Dictionary builder is a demonstration of advanced JAXB techniques to unmarshall very large xml document with very low memory footprint. This project allow you to build dictionaries based on Wiktionary entries.
dictionary-builder is an EDLA project.
The purpose of edla.org is to promote the state of the art in various domains.
How to use it
Java 8u60 or later is required
Get a fresh wiktionary backup
Choose your favorite language and download the dump containing the current versions of article content here
Example for the english dump: http://dumps.wikimedia.org/enwiktionary/latest/enwiktionary-latest-pages-articles-multistream.xml.bz2
Uncompress the fresh downloaded dump somewhere (Take care you need up to 5 Gigas of free disk space)
Edit dico.properties to indicate the language you choose, where the dump is located and last but not least where the dictionary should be generated.
(Take care you need some free disk space to store your dictionary)
(dico.properties is located here : dictionary-builder/src/main/resources/org/edla/dico/construct/dico.properties)

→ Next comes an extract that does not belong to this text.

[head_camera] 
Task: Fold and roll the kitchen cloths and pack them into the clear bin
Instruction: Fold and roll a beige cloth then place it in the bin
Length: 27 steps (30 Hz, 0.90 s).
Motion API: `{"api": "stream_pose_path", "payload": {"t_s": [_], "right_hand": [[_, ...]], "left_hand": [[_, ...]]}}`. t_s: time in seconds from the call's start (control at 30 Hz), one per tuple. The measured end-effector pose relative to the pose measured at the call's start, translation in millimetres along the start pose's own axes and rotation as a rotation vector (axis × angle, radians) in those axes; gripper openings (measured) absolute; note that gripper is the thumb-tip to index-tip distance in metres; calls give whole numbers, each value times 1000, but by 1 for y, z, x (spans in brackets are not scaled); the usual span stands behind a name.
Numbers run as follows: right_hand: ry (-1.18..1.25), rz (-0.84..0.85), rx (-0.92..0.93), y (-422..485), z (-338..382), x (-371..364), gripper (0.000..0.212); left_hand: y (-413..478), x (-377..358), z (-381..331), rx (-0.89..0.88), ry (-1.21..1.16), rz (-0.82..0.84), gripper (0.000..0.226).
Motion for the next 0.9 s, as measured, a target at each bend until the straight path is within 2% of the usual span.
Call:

Nota 1 : If you are using Windows you need to escape \ like this :
Or you can use / like this : C:/some_folder/some_subfolder/some_file
Nota 2 : If your language is not with a latin alphabet you need to convert the language property to ISO 8859-1 with escape sequences.
Example for Nepali, you need to set language=\u0928\u0947\u092A\u093E\u0932\u0940
Build the project : mvn clean package
(You need to rebuild the project each time you modify the dico.properties file)
Launch the program : java -jar target/dictionary-builder.jar
Some results :
From the English dictionary 549207 entries are generated in less than 20 min and 2 Gigas disk space are required for the dictionary.
From the French dictionary 1205597 entries are generated in less than 30 min and 5 Gigas disk space are required for the dictionary.
From the Nepali dictionary 1062 entries are generated in 3 seconds and 5 Megas disk space are required for the dictionary.